L’odio non è un’opinione!

E’ difficile credere che un decreto legge volto esclusivamente a vietare parole d’odio e chiaramente discriminatorie possa essere osteggiato.

Quando si tratta di affermare nuovi diritti, senza peraltro privare nessuno di quelli già acquisiti, non comprendo come si possa dichiararsi contrari o imbarcarsi in crociate a difesa di qualcosa che non è minimamente minacciato dall’approvazione del Ddl Zan.

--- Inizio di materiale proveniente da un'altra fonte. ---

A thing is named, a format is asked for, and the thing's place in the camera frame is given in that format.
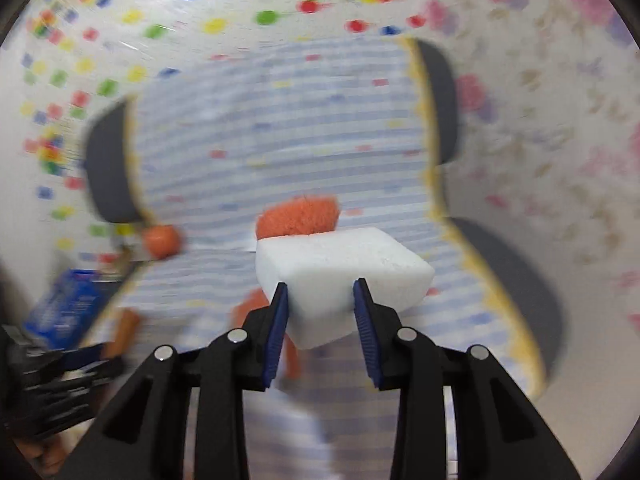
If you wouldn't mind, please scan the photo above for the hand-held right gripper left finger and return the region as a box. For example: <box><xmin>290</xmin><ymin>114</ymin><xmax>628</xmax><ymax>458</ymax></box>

L’unico obbiettivo di questa legge già votata alla Camera, è infatti quello di prevenire e contrastare discriminazioni e violenze per motivi fondati sul sesso, sul genere, sull’orientamento sessuale, sull’identità di genere e sulla disabilità.

Il rispetto e la cortesia verso il prossimo dovrebbero essere valori imprescindibili per una società che intende definirsi civile. Purtroppo molti fatti di cronaca avvenuti nel recente passato e che, pure oggi, continuano a verificarsi, sono a dimostrarci come anche il nostro Paese sia intriso di un odio meschino e vigliacco capace di manifestarsi con atti di violenza gratuita e aberrante.

Se non possiamo fermare con il solo buonsenso certe parole e certe azioni è doveroso farlo attraverso un disegno di legge, peraltro già pronto per essere calendarizzato e votato anche in Senato.